Department of Chemistry, UCL, Christopher Ingold Building, 20, Gordon Street, London WC1H 0AJ, UK.
Department of Structural and Molecular Biology, UCL, Gower Street, London WC1E 6BT, UK.
Bioorg Med Chem. 2020 Nov 15;28(22):115740. doi: 10.1016/j.bmc.2020.115740. Epub 2020 Sep 5.

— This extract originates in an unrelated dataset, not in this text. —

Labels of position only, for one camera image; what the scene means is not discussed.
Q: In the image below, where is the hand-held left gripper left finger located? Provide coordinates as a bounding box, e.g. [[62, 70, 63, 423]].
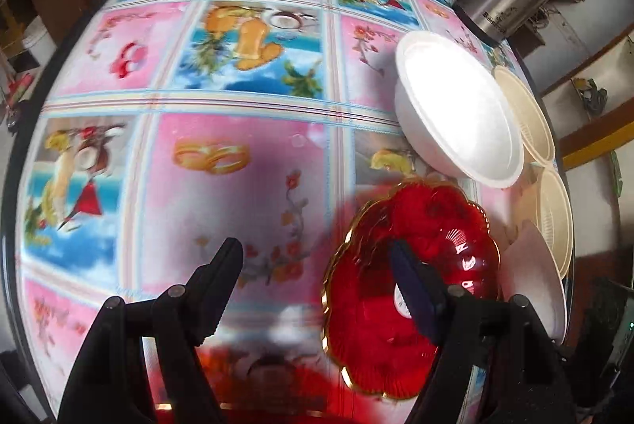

Coenzyme A (CoA) is a highly selective inhibitor of the mitotic regulatory enzyme Aurora A kinase, with a novel mode of action. Herein we report the design and synthesis of analogues of CoA as inhibitors of Aurora A kinase. We have designed and synthesised modified CoA structures as potential inhibitors, combining dicarbonyl mimics of the pyrophosphate group with a conserved adenosine headgroup and different length pantetheine-based tail groups. An analogue with a -SH group at the end of the pantotheinate tail showed the best IC50, probably due to the formation of a covalent bond with Aurora A kinase Cys290.
辅酶 A(CoA)是一种高度选择性的有丝分裂调节酶 Aurora A 激酶抑制剂,具有新颖的作用模式。本文报道了作为 Aurora A 激酶抑制剂的 CoA 类似物的设计与合成。我们设计并合成了经过修饰的 CoA 结构作为潜在抑制剂,将焦磷酸盐基团的二羰基模拟物与保守的腺苷头部基团和不同长度的泛酰巯基乙胺基尾部基团结合在一起。在泛酰巯基乙胺基尾部末端带有 -SH 基团的类似物表现出最佳的 IC50,这可能是由于与 Aurora A 激酶 Cys290 形成了共价键。